Le sentiment d’efficacité personnelle des enseignant.e.s

Vendredi 17 février 2017

Un facteur clé de l’efficacité pédagogique La croyance de l’enseignant.e en sa capacité à faire progresser ses élèves peut être un facteur clé de son efficacité pédagogique. La question qui se pose alors est la suivante: d’où vient le sentiment d’efficacité personnelle et comment agir pour l’améliorer?
La notion de sentiment d’efficacité personnelle s’inscrit au cœur de la théorie sociocognitive d’Albert Bandura1 et désigne l’ensemble des croyances que possède un individu à propos de sa capacité à réaliser une tâche avec succès. Selon la théorie sociocognitive, le sentiment d’efficacité personnelle agit comme un mécanisme autorégulateur de la motivation et de l’action humaine, dans la mesure où les personnes ont plutôt tendance à exécuter  les tâches qu’elles se sentent capables d’accomplir et à éviter celles qu’elles perçoivent comme étant hors de leur portée.

Niveau de compétence réel et niveau de compétence perçu

Cette idée, aussi simple qu’elle puisse paraître, peut avoir une influence déterminante sur les objectifs que nous nous fixons au quotidien et sur les moyens que nous mettons en œuvre pour les atteindre. La croyance en nos capacités détermine, par exemple, notre persévérance dans la poursuite de nos objectifs, et les réactions émotionnelles que nous sommes susceptibles d’éprouver face à une quelconque difficulté.
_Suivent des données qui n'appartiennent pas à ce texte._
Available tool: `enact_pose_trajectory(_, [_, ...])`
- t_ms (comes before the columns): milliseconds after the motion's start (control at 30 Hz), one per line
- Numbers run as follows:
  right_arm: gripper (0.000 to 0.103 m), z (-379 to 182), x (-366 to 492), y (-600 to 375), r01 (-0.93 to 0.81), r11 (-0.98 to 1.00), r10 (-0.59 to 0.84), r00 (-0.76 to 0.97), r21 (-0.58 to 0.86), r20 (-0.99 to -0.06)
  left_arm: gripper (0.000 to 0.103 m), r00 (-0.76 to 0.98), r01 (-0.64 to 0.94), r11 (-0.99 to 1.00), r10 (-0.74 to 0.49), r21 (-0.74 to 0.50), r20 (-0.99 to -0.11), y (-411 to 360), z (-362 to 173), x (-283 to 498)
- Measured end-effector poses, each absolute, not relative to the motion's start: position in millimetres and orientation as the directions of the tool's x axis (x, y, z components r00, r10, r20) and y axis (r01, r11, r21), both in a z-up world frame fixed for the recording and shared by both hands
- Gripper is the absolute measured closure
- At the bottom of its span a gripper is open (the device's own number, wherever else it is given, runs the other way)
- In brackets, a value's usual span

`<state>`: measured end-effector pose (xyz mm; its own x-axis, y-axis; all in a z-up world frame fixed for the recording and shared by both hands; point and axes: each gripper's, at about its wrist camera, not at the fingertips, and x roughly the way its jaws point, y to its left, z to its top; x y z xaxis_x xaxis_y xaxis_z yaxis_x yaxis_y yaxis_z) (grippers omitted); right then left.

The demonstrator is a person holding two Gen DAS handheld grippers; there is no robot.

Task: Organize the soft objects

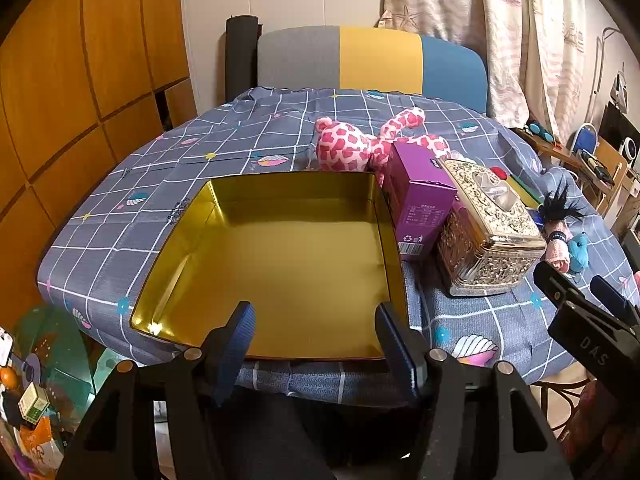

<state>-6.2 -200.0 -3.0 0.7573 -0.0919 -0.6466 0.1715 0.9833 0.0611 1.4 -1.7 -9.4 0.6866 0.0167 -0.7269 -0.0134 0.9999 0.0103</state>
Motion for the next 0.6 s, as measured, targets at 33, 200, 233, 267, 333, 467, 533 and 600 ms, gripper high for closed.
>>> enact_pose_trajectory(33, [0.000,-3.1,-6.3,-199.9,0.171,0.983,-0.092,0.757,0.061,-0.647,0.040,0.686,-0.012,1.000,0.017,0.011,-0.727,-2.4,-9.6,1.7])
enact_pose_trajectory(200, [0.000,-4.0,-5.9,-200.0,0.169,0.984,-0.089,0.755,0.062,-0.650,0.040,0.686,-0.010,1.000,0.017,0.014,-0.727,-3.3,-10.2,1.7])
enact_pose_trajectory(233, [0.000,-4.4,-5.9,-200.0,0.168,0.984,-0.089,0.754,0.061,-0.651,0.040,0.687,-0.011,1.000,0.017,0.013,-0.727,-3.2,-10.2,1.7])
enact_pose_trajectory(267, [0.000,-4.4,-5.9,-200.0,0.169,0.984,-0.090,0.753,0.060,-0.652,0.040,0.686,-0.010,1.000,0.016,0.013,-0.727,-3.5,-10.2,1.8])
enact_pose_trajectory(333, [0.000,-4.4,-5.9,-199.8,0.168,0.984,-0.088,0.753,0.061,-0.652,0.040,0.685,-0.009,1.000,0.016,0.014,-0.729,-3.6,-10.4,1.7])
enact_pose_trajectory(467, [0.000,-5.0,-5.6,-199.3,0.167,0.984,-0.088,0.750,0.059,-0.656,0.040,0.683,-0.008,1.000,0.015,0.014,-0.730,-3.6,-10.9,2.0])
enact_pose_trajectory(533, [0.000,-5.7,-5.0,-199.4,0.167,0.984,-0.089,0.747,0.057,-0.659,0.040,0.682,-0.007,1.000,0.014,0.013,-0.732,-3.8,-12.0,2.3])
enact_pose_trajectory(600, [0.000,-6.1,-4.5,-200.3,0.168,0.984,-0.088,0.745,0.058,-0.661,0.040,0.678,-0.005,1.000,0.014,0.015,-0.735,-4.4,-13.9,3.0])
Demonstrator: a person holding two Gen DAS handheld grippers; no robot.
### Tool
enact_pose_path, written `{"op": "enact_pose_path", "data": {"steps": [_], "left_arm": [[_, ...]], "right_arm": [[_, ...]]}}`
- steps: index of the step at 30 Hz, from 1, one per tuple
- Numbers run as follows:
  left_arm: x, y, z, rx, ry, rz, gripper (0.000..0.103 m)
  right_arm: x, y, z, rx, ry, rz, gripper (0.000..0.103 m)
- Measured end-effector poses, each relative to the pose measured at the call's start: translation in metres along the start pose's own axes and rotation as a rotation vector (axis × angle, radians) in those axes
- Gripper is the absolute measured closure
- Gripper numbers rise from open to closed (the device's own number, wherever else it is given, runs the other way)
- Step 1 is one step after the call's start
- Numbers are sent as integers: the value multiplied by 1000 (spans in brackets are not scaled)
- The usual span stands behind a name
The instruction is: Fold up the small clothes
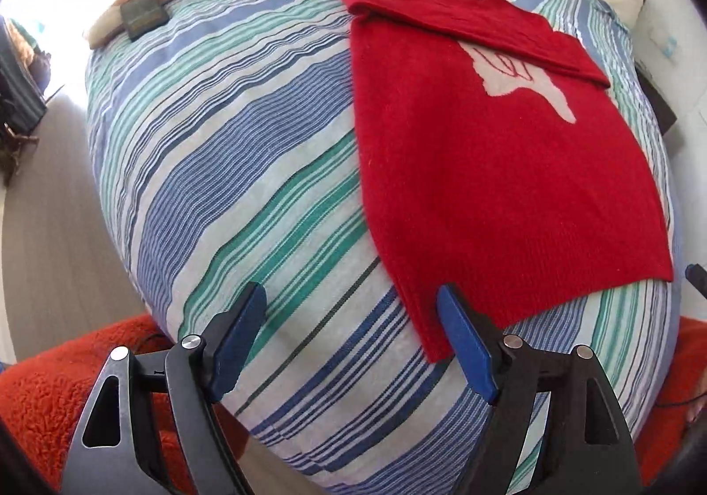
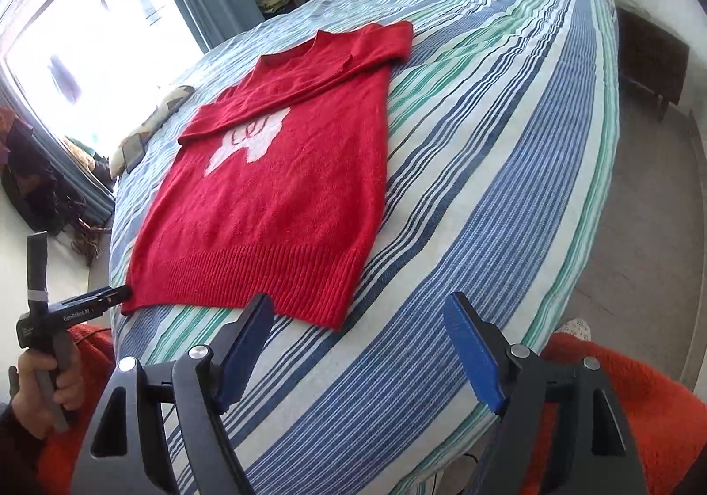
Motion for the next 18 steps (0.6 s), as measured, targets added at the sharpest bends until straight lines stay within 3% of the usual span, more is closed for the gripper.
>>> {"op": "enact_pose_path", "data": {"steps": [6, 12, 18], "left_arm": [[-5, 12, -4, -15, 19, -74, 21], [-2, 22, -19, -8, 11, -66, 21], [-4, 9, -50, 54, 21, -67, 21]], "right_arm": [[3, 3, -23, 62, -17, 67, 24], [13, 12, -46, 94, -57, 140, 24], [5, 13, -75, 144, -111, 139, 24]]}}
Point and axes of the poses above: each gripper's, at about its wrist camera, not at the fingertips, and z roughly the way its jaws point, x to its right, y to its underside, the point moved 8 cm from there along z, roughly the way its jaws point, and after that the axes turned 6 degrees about z, right-handed, at the moved point
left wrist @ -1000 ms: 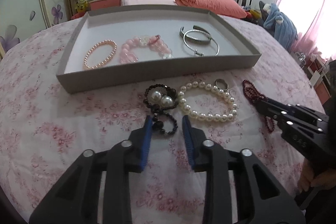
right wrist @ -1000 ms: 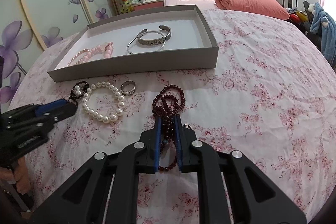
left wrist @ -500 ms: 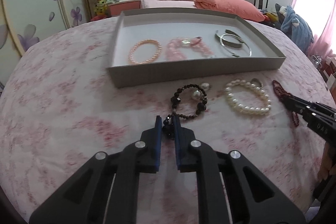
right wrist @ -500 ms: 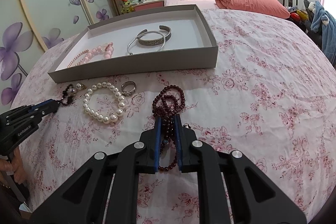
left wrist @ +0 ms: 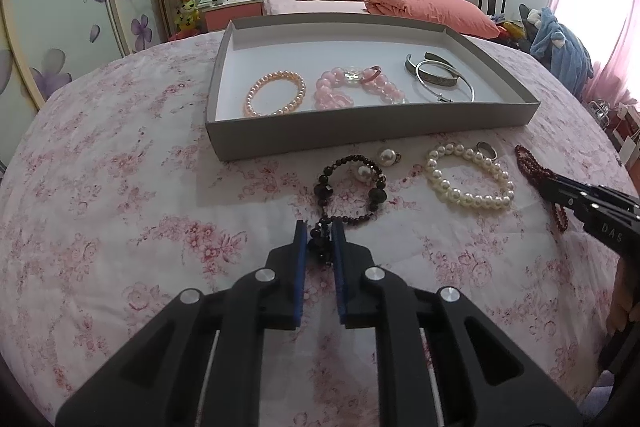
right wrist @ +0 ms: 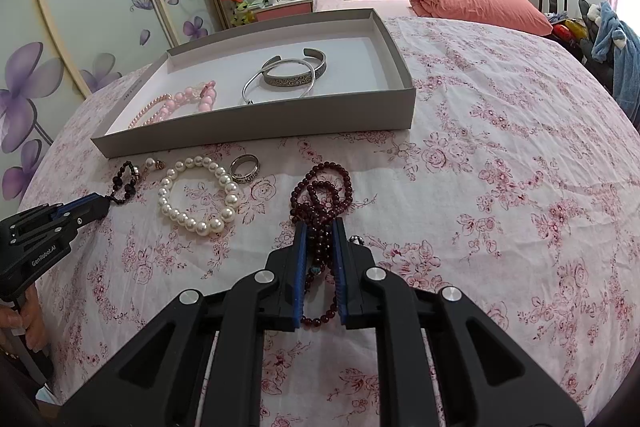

De cette manière, un niveau  de sentiment d’efficacité personnelle élevé permet d’obtenir des performances elles-mêmes élevées. La réussite dans l’accomplissement d’une tâche est donc à la fois déterminée par le niveau de compétence  réel et le niveau de compétence perçu. Autrement dit, face à une même tâche, deux individus aux compétences  identiques, pourraient obtenir des performances relativement différentes selon leur niveau de  sentiment d’efficacité personnelle. De la même manière, un individu  ayant de solides compétences dans un domaine particulier, peut ne pas être efficace dans les actions qu’il entreprend si ses compétences interagissent avec  un manque de confiance en ses capacités qui pourrait, par exemple, influencer sa vulnérabilité face à une situation stressante.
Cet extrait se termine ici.